▶ [HOW TO COMPLETE THIS TASK]
Locate each line below that includes "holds" and reproduce it.

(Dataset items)
------------------------------------------------------------
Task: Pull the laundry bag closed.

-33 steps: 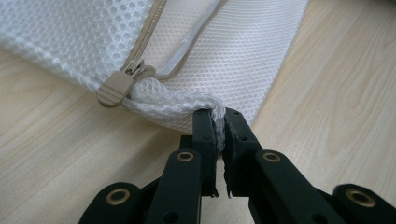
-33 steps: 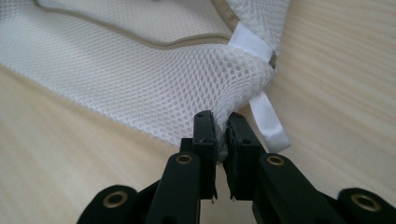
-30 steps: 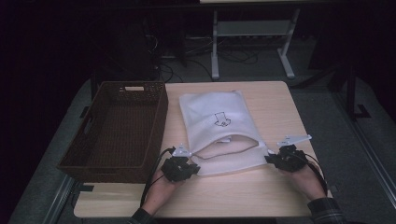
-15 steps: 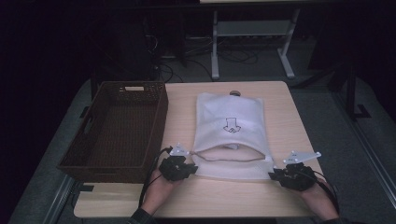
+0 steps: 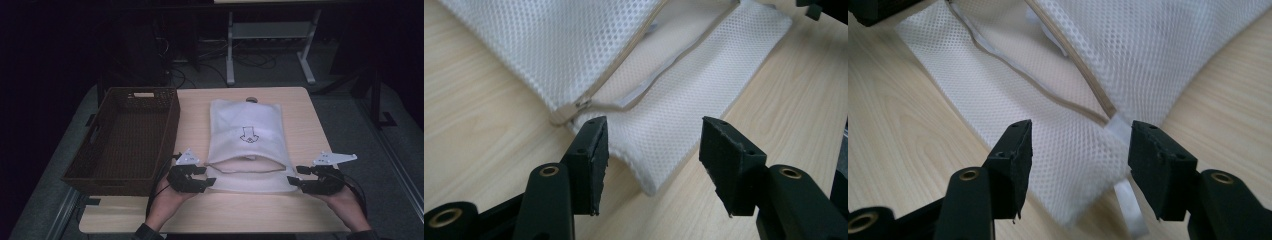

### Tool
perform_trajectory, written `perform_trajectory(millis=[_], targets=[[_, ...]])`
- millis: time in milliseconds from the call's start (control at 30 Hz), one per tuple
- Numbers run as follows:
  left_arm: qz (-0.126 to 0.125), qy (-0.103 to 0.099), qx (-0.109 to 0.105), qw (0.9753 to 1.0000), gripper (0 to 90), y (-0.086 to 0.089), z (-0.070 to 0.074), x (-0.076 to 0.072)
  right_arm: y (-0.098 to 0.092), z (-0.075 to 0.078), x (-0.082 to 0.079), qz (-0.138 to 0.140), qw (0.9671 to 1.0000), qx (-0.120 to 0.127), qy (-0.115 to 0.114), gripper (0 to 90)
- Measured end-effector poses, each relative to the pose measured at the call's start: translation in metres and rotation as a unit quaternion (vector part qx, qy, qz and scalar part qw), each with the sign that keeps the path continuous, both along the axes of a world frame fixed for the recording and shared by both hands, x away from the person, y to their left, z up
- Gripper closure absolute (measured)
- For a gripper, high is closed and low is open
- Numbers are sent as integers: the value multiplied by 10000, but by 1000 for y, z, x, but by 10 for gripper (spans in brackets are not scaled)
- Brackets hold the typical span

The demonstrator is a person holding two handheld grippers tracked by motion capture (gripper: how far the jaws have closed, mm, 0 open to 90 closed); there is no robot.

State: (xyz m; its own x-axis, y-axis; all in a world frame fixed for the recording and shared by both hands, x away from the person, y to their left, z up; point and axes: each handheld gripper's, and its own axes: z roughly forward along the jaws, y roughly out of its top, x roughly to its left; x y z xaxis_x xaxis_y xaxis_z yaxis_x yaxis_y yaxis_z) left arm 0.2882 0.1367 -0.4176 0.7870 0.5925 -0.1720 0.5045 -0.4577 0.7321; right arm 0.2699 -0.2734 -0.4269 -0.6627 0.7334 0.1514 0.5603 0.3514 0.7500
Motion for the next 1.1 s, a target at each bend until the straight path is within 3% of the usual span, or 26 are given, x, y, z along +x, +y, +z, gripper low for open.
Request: perform_trajectory(millis=[500,633,833,933,1033,1100], targets=[[-510,-398,168,9978,466,-41,13,33,38,20,31,678,9967,-130,-417,490],[-548,-453,198,9973,474,-54,12,43,48,24,41,766,9954,-235,-522,497],[-532,-539,350,9965,478,-67,6,55,62,21,55,890,9942,-356,-477,508],[-505,-558,401,9964,533,-70,0,61,69,17,61,926,9935,-507,-428,529],[-517,-579,470,9959,628,-71,-5,65,73,13,64,904,9926,-673,-457,623],[-544,-541,397,9963,720,-71,-8,67,74,11,65,914,9922,-721,-437,695]])
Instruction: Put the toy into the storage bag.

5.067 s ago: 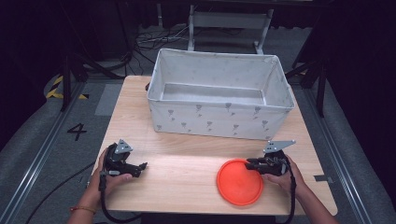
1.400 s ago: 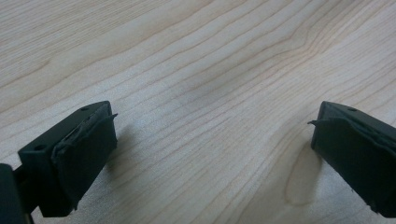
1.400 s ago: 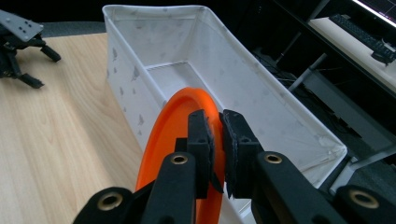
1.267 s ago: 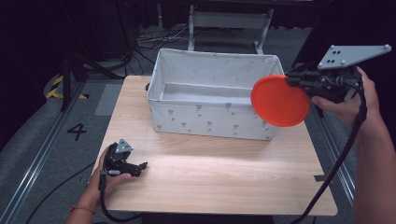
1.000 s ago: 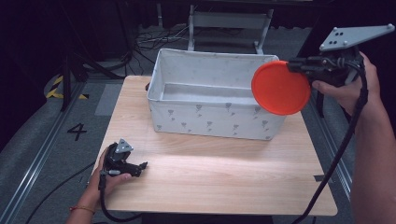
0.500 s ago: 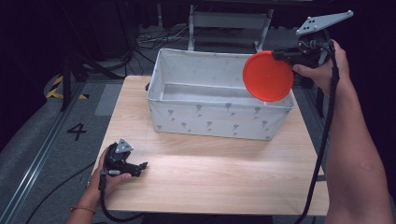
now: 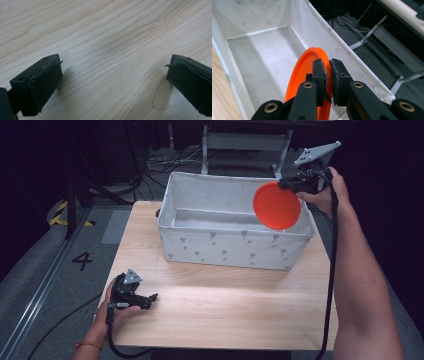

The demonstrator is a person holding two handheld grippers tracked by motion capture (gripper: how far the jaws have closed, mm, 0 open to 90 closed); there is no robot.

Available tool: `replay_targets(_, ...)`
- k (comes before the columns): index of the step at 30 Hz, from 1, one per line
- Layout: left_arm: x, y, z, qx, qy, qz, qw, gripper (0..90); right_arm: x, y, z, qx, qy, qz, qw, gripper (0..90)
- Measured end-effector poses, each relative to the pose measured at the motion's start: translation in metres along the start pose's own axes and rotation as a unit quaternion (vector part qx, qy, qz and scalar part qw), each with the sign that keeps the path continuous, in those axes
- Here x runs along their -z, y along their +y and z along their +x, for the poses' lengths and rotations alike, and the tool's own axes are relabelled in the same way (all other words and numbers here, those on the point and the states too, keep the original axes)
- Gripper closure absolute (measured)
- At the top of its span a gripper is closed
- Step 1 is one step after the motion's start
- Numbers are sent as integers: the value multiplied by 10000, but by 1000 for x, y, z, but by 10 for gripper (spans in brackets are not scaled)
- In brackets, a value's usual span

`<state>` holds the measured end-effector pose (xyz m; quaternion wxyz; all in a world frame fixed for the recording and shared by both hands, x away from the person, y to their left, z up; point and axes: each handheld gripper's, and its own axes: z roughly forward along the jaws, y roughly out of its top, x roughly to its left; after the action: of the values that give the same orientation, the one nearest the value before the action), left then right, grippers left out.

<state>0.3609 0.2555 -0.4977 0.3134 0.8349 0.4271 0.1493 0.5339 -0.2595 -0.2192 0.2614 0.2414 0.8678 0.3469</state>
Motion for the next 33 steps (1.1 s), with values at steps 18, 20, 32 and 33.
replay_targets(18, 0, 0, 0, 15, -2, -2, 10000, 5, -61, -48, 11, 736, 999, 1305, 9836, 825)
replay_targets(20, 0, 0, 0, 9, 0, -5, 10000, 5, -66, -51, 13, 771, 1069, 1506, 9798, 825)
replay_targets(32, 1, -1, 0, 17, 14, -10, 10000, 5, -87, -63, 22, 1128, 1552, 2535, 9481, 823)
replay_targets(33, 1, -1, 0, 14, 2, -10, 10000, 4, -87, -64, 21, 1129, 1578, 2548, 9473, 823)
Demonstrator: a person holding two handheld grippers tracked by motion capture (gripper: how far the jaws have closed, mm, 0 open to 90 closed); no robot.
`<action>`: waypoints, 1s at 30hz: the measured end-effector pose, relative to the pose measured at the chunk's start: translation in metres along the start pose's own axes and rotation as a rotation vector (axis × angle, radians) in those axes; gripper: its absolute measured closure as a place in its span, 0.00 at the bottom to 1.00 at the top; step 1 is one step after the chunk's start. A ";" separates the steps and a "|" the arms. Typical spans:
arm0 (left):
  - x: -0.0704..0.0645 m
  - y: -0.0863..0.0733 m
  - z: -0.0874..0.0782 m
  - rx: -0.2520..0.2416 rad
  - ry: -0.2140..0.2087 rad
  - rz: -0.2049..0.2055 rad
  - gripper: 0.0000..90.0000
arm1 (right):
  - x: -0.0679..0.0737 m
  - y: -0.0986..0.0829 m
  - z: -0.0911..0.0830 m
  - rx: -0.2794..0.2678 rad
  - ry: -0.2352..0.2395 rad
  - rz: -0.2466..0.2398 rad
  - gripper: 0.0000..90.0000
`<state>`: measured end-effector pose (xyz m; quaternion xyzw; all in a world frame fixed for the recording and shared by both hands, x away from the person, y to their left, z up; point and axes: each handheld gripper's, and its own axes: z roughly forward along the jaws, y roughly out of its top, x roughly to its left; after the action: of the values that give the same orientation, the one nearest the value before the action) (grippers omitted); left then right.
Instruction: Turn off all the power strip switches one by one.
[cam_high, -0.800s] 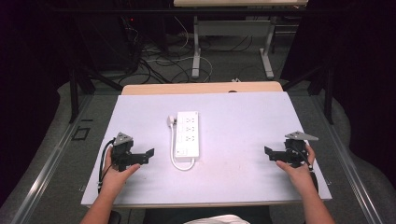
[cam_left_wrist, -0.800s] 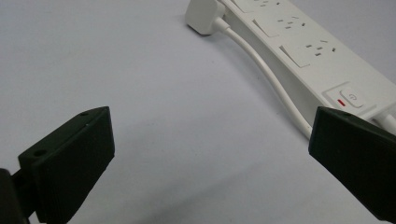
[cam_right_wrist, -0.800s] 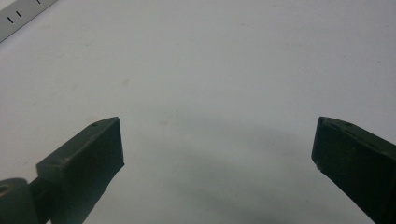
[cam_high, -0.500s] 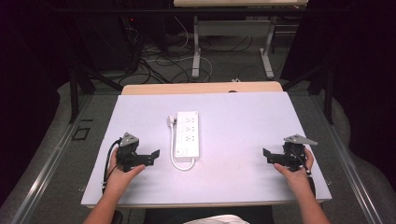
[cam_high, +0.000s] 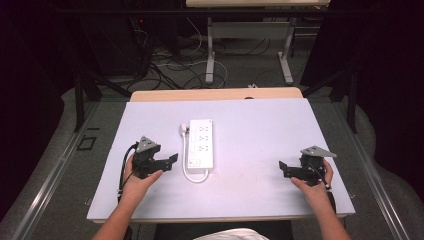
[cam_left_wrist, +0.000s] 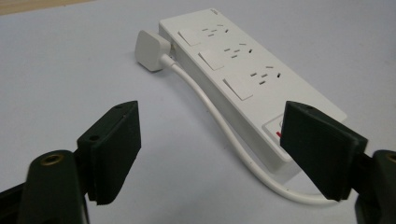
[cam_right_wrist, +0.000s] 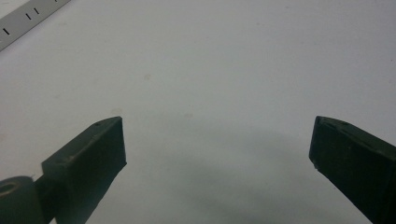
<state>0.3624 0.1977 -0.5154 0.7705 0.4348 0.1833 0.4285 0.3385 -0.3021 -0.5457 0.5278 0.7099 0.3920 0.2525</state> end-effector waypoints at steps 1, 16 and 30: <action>0.000 0.002 0.000 0.004 0.004 -0.004 0.28 | 0.000 0.000 0.000 0.000 0.000 0.000 0.04; -0.003 0.029 -0.001 -0.065 0.012 -0.035 0.57 | 0.007 0.000 0.001 0.002 0.006 -0.023 0.05; -0.012 0.047 0.009 -0.101 0.008 -0.100 0.62 | 0.006 0.000 0.003 0.005 0.009 -0.020 0.05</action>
<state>0.3859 0.1714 -0.4804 0.7245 0.4646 0.1869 0.4737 0.3387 -0.2960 -0.5474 0.5196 0.7173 0.3899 0.2518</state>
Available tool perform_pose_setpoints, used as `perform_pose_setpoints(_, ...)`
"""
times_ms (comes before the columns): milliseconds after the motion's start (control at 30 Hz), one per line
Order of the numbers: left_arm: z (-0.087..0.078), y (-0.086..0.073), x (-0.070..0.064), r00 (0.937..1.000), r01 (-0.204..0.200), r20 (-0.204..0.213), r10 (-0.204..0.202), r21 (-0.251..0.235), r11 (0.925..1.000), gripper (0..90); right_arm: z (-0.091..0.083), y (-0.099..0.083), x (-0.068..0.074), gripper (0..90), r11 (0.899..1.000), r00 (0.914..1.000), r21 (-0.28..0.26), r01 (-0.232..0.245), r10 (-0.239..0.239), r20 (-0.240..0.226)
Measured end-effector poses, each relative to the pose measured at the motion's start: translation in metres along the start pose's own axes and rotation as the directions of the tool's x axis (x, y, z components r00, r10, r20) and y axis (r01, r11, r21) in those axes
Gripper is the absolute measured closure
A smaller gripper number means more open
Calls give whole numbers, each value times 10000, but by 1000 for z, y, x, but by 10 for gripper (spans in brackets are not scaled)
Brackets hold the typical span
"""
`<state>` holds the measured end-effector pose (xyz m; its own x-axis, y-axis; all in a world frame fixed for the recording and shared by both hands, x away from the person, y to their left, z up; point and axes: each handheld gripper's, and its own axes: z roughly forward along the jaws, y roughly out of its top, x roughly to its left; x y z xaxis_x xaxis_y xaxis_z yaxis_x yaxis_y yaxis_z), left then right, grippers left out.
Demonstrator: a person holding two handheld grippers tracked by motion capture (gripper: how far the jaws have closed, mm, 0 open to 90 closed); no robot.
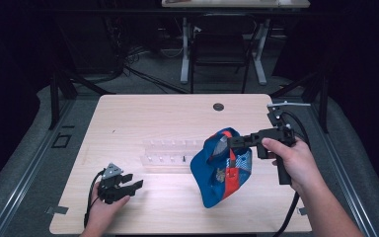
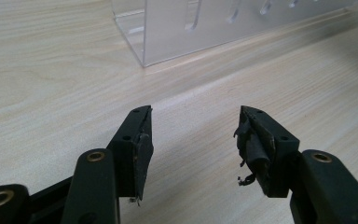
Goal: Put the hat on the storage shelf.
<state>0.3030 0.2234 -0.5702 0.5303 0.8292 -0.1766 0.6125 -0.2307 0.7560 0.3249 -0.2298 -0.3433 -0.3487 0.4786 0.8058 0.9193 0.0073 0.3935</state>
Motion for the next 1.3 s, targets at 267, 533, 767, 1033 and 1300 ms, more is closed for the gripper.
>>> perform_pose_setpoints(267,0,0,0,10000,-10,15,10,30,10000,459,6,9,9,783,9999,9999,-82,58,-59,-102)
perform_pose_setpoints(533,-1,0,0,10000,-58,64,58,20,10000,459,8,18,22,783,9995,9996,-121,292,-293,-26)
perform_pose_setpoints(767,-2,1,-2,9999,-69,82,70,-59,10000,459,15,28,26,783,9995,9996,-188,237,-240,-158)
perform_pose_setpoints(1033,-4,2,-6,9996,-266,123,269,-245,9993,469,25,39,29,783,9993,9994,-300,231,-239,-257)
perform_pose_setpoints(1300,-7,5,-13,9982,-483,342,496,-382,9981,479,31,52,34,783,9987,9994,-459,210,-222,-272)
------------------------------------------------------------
▶ [EXERCISE SOLUTION]
`<state>` holds the measured end-effector pose (xyz m; quaternion wxyz; all in a world frame fixed for the recording and shared by both hands, x away from the person, y to their left, z up; point and axes: each handheld gripper's, and its own axes: z roughly forward along the jaws, y roughly out of its top, x roughly to its left; after the action: of the values that give the same orientation, the one nearest the value before the action), left then right, grippers left out.
`<state>` holds the measured end-effector pose (xyz m; its own x-axis, y-axis; all in a world frame fixed for the recording and shared by both hands, x away from the person, y to their left, z up; point and axes: each handheld gripper's, and its own axes: z roughly forward along the jaws, y roughly out of its top, x roughly to its left; x y z xaxis_x xaxis_y xaxis_z yaxis_x yaxis_y yaxis_z), left then right, grippers left out.

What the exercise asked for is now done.